Research Article
Volume 2 Issue 6 - 2018
Prospects of Extension Services in Improving Brood and Sell Poultry Production among Farmers in Enugu State, Nigeria
Jiriko R, Mbah EN* and Amah NE
Department of Agricultural Extension and Communication, Federal University of Agriculture, Makurdi, Nigeria
*Corresponding Author: Mbah EN, Department of Agricultural Extension and Communication, University of Agriculture Makurdi, Nigeria.

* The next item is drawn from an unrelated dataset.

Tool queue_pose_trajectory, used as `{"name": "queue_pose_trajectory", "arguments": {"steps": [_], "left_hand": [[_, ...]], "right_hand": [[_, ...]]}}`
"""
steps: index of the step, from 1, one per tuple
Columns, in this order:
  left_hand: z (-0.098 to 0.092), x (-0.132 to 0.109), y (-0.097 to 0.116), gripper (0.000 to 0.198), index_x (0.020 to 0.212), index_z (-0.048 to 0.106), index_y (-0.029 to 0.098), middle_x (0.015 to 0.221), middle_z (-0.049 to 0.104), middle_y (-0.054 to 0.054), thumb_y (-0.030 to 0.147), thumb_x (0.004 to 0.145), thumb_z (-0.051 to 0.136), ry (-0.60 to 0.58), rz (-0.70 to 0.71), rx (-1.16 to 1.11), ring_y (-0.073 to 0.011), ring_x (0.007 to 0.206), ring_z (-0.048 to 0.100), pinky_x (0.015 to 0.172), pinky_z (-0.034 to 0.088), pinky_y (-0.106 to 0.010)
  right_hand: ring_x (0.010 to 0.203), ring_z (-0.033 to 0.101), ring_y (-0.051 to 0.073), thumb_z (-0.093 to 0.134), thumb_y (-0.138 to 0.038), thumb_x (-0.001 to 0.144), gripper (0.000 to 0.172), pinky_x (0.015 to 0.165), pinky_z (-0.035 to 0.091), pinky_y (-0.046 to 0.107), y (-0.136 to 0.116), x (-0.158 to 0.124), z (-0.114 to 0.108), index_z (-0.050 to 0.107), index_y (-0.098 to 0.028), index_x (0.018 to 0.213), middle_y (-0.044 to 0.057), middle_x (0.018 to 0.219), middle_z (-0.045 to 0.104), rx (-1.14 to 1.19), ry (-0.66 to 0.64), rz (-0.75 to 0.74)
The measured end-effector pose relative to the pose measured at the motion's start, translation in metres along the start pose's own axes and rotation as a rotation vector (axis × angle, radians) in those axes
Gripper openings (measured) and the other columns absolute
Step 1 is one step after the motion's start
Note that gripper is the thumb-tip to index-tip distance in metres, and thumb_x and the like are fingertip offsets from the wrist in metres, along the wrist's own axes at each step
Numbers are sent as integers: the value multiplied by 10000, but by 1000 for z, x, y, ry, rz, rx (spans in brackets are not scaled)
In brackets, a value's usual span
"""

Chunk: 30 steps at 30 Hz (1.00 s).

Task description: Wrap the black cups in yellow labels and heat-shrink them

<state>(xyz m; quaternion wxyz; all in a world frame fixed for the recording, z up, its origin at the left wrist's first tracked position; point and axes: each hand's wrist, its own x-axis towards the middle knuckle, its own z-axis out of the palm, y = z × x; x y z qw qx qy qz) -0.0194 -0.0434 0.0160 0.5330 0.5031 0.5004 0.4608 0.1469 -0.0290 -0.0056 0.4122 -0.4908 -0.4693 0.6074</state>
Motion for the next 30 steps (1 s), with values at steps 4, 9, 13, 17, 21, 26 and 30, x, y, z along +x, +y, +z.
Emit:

Received: April 08, 2018; Published: June 15, 2018
The paper analyzed prospects of extension services in improving brood and sell poultry production among farmers in Enugu State, Nigeria. Structured interview schedule was used to collect data from a sample of fourty (40) respondents. Data were analyzed using frequency, percentage and mean scores. Results of the study showed that they were dominated by young, educated people that have acquired some experience and were able to finance the small scale enterprise with high net economic returns. The study further revealed a gap in the information service delivery of extension systems and the prospects observed were still below standard of extension expectations of the recent times in some rural areas of Nigeria. The respondents were highly constrained by high cost of feeds and raw materials (85.0%), poor extension agents contact (65.0%), inadequate drugs and veterinary services (65.0%), high infestation of diseases (60.0%) and difficulty in procurement of quality stocks (62.5%). It was concluded that Agricultural Development Programme (ADP) should integrate the activities of brood and sell poultry farmers into its programmes by providing the techniques involved to contact farmers. Efforts of government of Enugu State are highly needed in subsidizing the inputs to farmers in order to ensure optimum productivity.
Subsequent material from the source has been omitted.